Even the most talented players coming out of high school — and from seeing him in camp settings and in some limited practice windows, I can say without hesitation that Patterson is supremely talented — need time to adjust to the college game against players who are just as good if not better, and some need more time than others. Again, maybe Patterson kills it from the start, turns into a first- or second-round draft pick in 2019 and makes this whole debate seem silly by then, but what if he’s a really good redshirt junior quarterback for Ole Miss in 2019 and has the option at the end of that season to return for a fifth year in 2020?

You’re going to eliminate that possibility for three games this season? Just to try to get to a lower-tier bowl game?

“When it is what’s best for the individual and what’s best for the team, that’s a difficult question that you have to answer,” Freeze said.

Freeze is the one getting paid $4.7 million this year to answer it. He’s getting paid all of that money to make decisions he feels will help the Rebels win as many games as possible, which is the other side of this coin.

As many times as he’s reiterated that he’d prefer to keep Patterson off the field, if Freeze feels Patterson gives Ole Miss a better chance than fellow freshman Jason Pellerin to win the rest of the way starting Saturday at Texas A&M, then maybe he rolls with him.

But if Patterson is better at this point, why not just come out and say it?

Instead, Freeze said Monday there won’t be any equal distribution of first-team reps during practice this week. Pellerin will prepare to be the starter against A&M, an indication that Patterson, who’s been on the scout team and didn’t travel to Arkansas or LSU last month, isn’t the best option right now despite the fact that he, much like every other five-star recruit, may feel like he is.

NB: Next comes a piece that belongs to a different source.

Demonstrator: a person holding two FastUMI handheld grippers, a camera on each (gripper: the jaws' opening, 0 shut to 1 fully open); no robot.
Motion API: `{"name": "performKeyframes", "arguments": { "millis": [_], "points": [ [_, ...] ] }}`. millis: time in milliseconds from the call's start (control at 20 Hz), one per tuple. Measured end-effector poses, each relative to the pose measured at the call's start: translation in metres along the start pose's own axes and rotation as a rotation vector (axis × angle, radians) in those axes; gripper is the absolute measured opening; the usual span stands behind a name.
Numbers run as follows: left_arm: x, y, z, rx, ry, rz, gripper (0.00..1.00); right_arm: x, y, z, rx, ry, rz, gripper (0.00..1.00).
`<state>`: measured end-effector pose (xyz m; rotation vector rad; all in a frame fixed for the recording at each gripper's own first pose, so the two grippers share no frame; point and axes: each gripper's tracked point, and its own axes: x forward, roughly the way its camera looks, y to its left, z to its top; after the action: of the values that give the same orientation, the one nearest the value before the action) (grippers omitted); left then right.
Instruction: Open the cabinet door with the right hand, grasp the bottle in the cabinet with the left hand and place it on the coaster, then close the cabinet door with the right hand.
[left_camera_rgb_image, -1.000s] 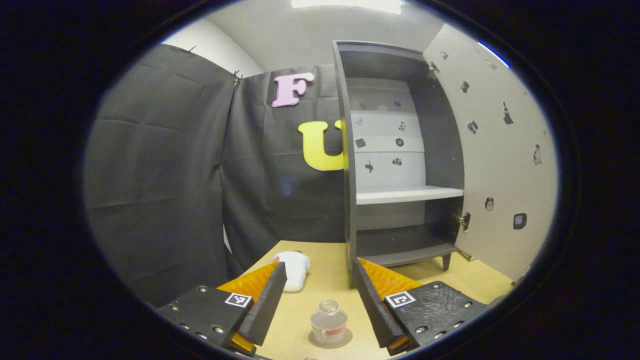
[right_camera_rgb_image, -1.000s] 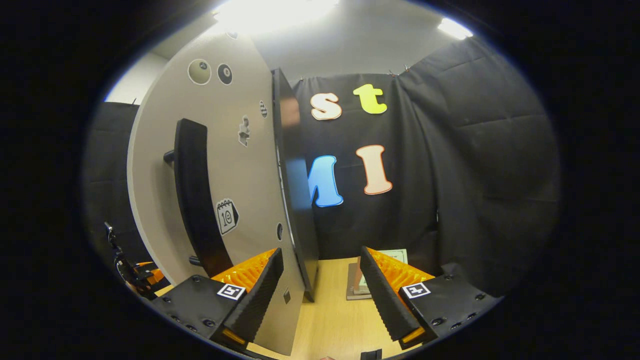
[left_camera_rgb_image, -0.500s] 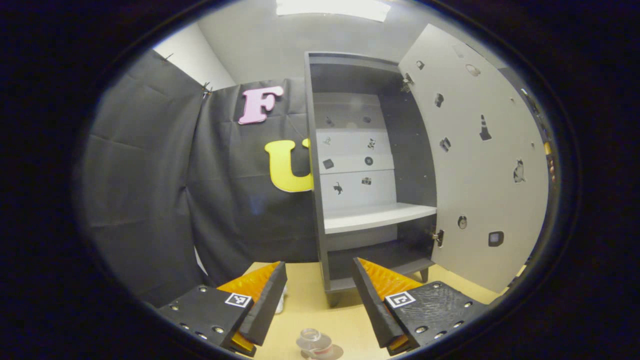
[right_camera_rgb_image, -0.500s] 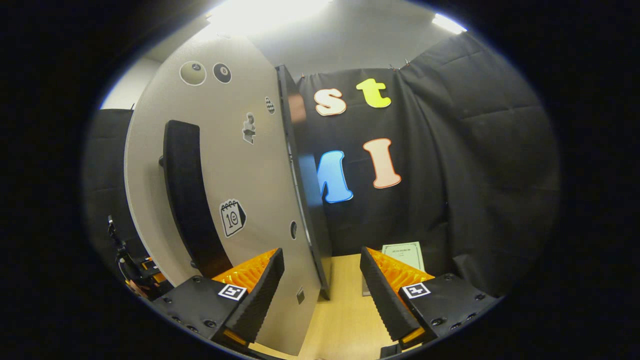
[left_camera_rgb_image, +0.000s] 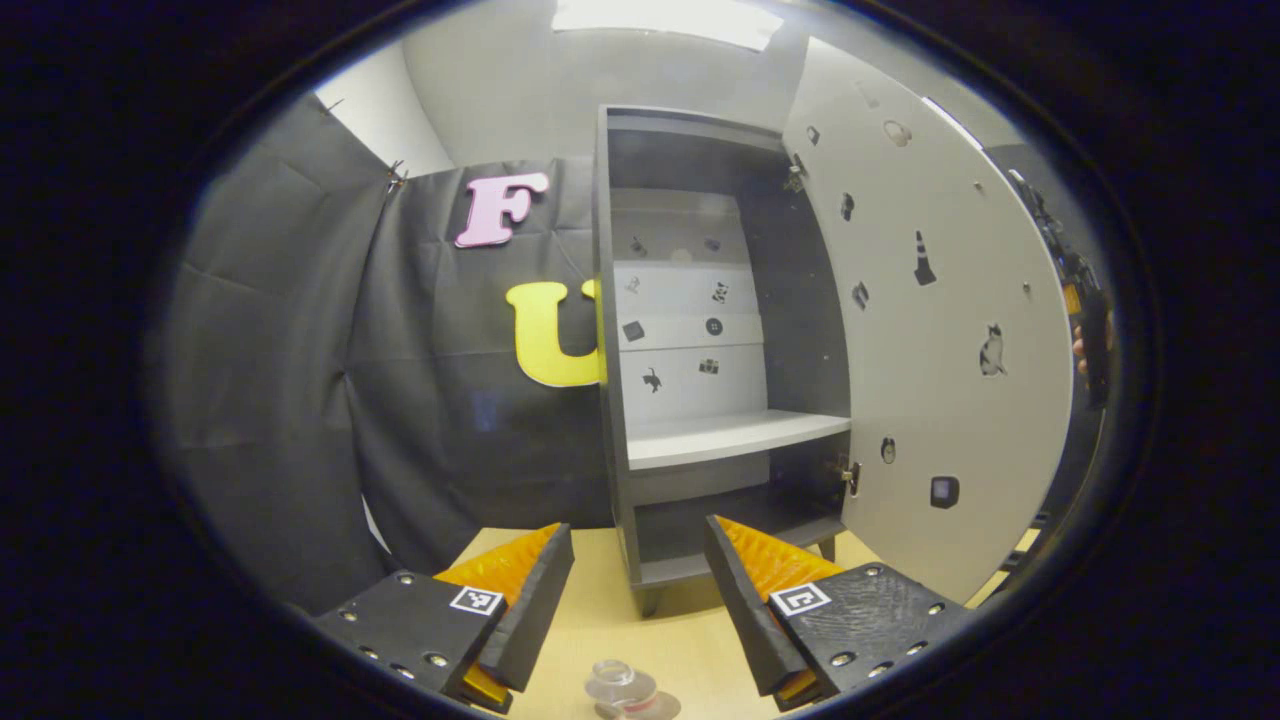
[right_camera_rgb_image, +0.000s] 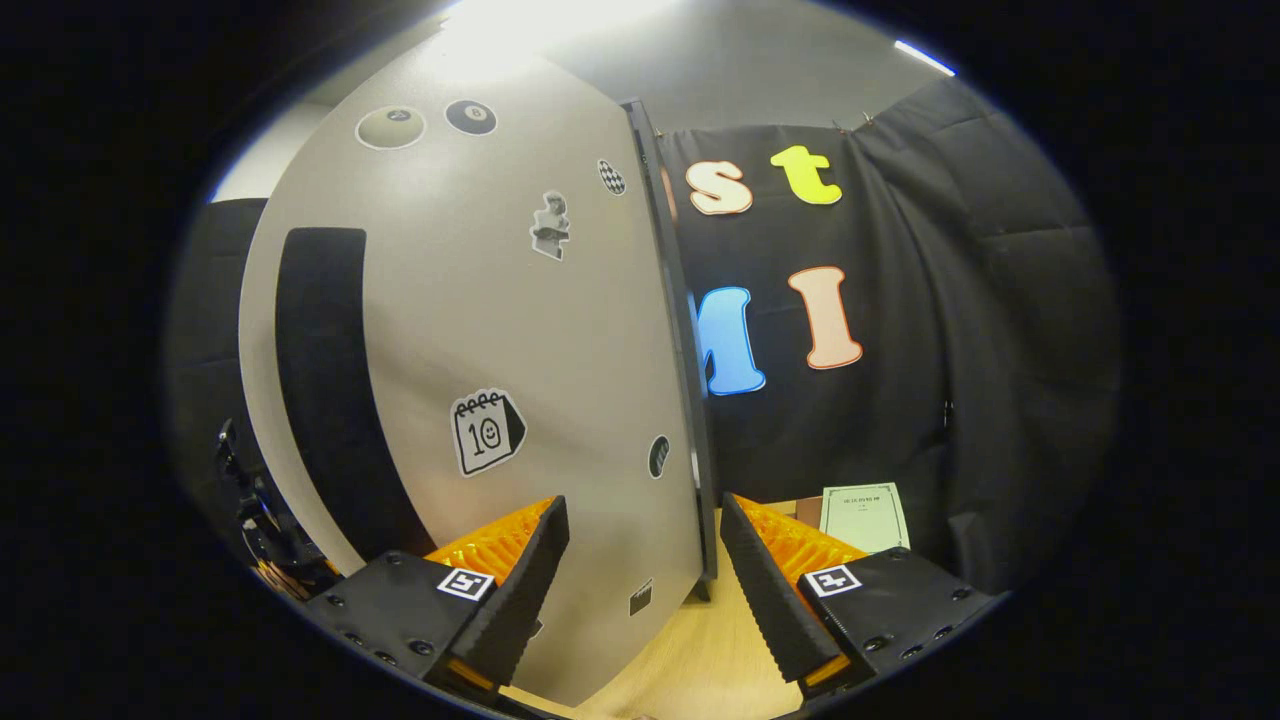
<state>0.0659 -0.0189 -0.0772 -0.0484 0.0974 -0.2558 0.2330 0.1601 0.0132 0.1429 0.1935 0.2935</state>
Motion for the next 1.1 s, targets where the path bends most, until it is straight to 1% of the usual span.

“He is ready to go,” Freeze said. “He wants to go play, but it is not a decision I can make out of emotion. I want to really think through it.”

Freeze is the well-paid adult here who was seeing the bigger picture through a crystal clear lens before he lost his star quarterback. He’s running a program that he hopes can compete for future championships with Patterson as his quarterback.

Is sacrificing the possibility of more Patterson later for the possibility of the Liberty, Music City or Texas Bowl now a gamble worth taking? Hardly seems like it.